WHAT YOU NEED TO DO:
Look below for the line that contains "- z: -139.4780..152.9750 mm", then copy it and each following line exactly, through and including the line that contains "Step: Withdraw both".

DATA SHOWN:
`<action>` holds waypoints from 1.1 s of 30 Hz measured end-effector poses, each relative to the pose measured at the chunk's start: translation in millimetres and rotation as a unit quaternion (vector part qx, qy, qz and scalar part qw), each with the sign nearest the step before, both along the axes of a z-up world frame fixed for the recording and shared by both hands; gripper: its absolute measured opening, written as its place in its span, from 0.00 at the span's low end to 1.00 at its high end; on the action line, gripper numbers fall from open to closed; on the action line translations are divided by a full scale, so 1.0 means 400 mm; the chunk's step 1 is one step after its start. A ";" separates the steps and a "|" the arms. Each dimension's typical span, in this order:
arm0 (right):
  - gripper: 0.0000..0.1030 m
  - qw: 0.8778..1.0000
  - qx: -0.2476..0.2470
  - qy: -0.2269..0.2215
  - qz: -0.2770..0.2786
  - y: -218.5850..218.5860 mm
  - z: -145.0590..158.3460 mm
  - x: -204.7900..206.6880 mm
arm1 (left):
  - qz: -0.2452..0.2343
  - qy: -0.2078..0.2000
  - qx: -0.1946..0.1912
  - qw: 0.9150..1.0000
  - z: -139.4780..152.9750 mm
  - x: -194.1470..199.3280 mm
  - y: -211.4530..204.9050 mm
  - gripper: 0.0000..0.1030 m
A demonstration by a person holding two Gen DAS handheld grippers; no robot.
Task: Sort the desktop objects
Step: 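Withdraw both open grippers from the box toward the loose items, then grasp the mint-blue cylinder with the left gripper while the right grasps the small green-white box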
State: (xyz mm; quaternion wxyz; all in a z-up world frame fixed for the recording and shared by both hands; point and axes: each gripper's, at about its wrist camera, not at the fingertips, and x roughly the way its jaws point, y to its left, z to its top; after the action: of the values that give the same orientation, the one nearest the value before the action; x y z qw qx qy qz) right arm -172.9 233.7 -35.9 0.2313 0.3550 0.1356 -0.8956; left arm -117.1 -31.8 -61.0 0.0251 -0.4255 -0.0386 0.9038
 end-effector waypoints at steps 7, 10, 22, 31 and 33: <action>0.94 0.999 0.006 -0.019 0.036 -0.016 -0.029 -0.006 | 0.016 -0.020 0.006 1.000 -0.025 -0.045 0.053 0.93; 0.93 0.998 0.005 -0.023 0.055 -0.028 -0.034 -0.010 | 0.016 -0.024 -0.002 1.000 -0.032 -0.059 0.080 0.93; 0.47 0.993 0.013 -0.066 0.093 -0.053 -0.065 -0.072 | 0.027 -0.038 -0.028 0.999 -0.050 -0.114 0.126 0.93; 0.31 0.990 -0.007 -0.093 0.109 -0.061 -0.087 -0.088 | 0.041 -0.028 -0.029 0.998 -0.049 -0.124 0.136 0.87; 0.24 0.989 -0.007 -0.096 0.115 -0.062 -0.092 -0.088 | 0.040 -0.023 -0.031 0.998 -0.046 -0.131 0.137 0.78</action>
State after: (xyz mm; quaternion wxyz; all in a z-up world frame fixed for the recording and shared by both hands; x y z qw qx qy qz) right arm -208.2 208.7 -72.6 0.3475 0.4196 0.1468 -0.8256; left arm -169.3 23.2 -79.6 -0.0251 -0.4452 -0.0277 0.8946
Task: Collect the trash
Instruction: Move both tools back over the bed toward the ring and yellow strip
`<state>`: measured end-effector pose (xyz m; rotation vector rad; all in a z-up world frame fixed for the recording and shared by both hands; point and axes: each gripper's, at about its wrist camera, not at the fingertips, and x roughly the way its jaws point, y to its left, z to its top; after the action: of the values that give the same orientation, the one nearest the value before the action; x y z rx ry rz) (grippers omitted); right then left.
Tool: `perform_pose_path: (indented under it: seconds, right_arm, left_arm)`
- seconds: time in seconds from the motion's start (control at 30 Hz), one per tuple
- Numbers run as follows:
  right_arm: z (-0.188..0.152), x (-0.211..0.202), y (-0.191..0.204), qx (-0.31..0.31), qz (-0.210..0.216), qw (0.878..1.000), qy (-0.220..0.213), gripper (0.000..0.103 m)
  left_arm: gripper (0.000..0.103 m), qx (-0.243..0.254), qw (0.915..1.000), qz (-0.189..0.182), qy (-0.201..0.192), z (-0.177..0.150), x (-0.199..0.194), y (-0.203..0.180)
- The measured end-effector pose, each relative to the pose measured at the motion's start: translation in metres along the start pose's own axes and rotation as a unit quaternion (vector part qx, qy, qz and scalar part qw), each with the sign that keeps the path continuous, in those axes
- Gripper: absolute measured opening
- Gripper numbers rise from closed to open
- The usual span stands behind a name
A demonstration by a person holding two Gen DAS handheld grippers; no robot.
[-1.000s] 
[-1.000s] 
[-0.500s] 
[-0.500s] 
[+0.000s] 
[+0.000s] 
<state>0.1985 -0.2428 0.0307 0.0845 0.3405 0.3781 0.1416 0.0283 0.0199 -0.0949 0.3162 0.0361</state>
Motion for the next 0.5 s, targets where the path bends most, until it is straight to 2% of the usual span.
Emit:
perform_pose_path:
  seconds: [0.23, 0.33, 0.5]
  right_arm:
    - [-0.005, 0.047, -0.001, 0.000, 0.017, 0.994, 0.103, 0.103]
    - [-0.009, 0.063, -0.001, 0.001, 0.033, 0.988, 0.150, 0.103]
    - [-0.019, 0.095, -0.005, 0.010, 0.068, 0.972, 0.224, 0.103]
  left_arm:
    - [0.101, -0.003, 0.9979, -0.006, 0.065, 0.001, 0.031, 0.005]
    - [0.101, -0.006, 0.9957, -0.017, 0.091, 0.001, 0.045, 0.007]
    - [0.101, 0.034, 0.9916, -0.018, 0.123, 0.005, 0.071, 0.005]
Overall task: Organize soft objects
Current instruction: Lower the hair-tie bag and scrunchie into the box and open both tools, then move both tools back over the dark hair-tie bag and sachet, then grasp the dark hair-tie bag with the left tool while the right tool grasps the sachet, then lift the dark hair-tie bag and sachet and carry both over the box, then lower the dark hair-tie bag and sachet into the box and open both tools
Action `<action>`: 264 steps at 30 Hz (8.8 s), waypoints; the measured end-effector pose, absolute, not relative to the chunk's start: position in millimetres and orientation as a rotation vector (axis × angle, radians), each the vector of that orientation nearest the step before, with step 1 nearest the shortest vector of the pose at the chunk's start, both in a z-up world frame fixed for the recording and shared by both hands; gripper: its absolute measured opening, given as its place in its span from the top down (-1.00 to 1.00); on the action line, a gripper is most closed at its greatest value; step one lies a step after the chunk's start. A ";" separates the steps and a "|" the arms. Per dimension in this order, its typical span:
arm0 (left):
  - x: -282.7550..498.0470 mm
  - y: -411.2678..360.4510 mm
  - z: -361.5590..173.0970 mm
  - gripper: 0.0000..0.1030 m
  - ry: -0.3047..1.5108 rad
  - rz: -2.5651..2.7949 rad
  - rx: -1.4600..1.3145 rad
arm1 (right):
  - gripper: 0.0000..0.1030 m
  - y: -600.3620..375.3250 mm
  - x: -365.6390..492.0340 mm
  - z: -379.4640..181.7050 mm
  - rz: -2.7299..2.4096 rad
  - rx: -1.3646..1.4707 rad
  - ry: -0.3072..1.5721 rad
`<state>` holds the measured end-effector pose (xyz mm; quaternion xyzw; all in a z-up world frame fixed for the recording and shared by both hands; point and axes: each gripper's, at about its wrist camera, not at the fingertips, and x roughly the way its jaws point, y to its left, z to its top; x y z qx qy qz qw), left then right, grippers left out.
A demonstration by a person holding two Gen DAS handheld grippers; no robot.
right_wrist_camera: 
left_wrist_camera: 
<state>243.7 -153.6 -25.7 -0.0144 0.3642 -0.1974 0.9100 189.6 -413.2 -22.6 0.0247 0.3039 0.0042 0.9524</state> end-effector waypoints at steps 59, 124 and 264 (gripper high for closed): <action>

YOUR SOLUTION:
  - z: -139.4780..152.9750 mm
  - x: -194.1470..199.3280 mm
  - y: -211.4530..204.9050 mm
  - gripper: 0.0000..0.1030 m
A demonstration by a person holding two Gen DAS handheld grippers; no robot.
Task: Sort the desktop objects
Step: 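Withdraw both open grippers from the box toward the loose items, then grasp the mint-blue cylinder with the left gripper while the right grasps the small green-white box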

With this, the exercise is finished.